• [Instructions to follow] Could you restate the data below word for word, without its pictures?

• [Available data]
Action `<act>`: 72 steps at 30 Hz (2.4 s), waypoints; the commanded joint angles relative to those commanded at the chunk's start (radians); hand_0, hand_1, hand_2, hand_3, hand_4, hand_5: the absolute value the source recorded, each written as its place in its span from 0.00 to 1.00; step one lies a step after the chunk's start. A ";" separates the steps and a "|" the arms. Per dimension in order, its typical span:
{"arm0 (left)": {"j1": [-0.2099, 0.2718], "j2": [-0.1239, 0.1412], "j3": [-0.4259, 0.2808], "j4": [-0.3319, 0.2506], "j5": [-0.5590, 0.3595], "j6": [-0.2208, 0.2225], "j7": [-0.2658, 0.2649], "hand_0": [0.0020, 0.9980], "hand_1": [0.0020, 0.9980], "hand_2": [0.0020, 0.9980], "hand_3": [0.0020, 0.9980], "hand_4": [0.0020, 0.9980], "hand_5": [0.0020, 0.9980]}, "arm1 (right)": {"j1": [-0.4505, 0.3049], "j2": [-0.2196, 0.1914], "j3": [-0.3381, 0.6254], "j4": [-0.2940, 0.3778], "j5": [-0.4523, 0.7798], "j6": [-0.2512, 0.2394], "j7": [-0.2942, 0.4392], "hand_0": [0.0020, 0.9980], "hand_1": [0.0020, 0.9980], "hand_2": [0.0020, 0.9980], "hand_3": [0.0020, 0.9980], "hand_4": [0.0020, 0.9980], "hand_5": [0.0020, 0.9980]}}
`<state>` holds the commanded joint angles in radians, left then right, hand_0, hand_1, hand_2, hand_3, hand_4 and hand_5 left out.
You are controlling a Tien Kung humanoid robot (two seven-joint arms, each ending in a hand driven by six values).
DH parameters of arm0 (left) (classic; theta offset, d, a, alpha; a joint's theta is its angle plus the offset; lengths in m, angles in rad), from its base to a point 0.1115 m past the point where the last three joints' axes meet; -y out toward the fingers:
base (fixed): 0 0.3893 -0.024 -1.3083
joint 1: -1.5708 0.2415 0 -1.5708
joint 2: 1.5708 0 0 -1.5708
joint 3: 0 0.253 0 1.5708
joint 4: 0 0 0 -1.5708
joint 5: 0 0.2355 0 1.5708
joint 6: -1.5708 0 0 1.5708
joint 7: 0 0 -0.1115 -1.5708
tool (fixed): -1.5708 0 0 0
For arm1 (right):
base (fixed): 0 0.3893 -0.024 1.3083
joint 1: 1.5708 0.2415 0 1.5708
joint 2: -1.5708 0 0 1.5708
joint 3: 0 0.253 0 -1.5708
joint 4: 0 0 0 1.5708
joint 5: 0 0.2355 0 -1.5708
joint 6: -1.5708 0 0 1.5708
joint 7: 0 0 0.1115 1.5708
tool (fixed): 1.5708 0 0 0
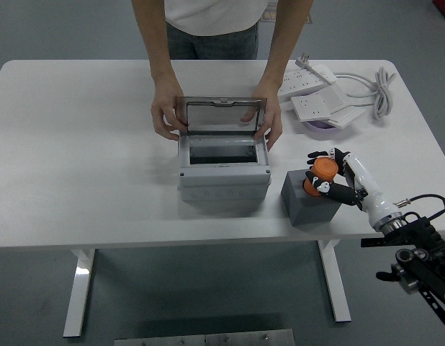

• [The completed task]
Action `<act>`: 72 steps at 30 Hz (2.4 s), waypoints; the commanded joint angles relative to those commanded at the chunk's start (radians); hand_0, hand_1, hand_2, hand_3, hand_4, hand_5: the absolute value the source recorded, each written as its place in its span from 0.00 to 1.00; step one lies a step after the chunk's start. A ";" separates the steps and a "|" the arms. Per dimension in order, its typical span:
{"arm0 (left)": {"j1": [-0.2099, 0.2718], "j2": [-0.1239, 0.1412], "j3": [-0.4259, 0.2808], "j4": [-0.3319, 0.2506], "j5": [-0.5590, 0.3595], "j6": [-0.2208, 0.2225], "j7": [-0.2658, 0.2649], "hand_0": [0.0020, 0.9980], "hand_1": [0.0020, 0.9980], "hand_2": [0.0020, 0.9980], "hand_3": [0.0020, 0.9980], "hand_4": [0.0020, 0.9980], "hand_5": [0.0020, 0.9980]}, "arm1 (right)": {"j1": [-0.4505, 0.3049], "j2": [-0.2196, 0.1914], "j3": [-0.3381, 0.6254], "j4": [-0.2940, 0.3778], "j5": [-0.4523, 0.7798], "j6": [-0.2512, 0.2394], "j7": [-0.2942, 0.4392], "hand_0": [0.0020, 0.9980], "hand_1": [0.0020, 0.9980], "hand_2": [0.0020, 0.9980], "hand_3": [0.0020, 0.9980], "hand_4": [0.0020, 0.9980], "hand_5": [0.0020, 0.9980]}}
`<state>` holds the commanded joint angles in radians, left then right, hand_0, hand_1, hand_2, hand_3, hand_4 and hand_5 left out.
You are controlling a Tien Kung humanoid robot (two seven-joint arms, each ending in a hand driven by six values).
DH parameters of arm0 (left) (classic; theta offset, d, a, alpha; a joint's theta is its angle plus the offset; lengths in m, angles in rad), from its base to a point 0.1115 m past the point where the last three joints' axes meet; -y out toward the fingers:
base (fixed): 0 0.3893 -0.024 -1.3083
joint 1: -1.5708 0.2415 0 -1.5708
joint 2: 1.5708 0 0 -1.5708
joint 3: 0 0.253 0 1.5708
joint 4: 0 0 0 -1.5708
joint 5: 0 0.2355 0 1.5708
joint 6: -1.5708 0 0 1.5708
joint 7: 0 0 -0.1115 -1.5708
tool (fixed): -1.5708 0 0 0
For arm1 (right):
base (fixed): 0 0.3893 -0.024 1.3083
joint 1: 1.5708 0.2415 0 1.5708
joint 2: -1.5708 0 0 1.5708
joint 3: 0 0.253 0 -1.5708
joint 4: 0 0 0 1.5708
joint 5: 0 0.2355 0 -1.5708
joint 6: -1.5708 0 0 1.5708
joint 7: 0 0 0.1115 1.5708
tool (fixed): 1.5708 0 0 0

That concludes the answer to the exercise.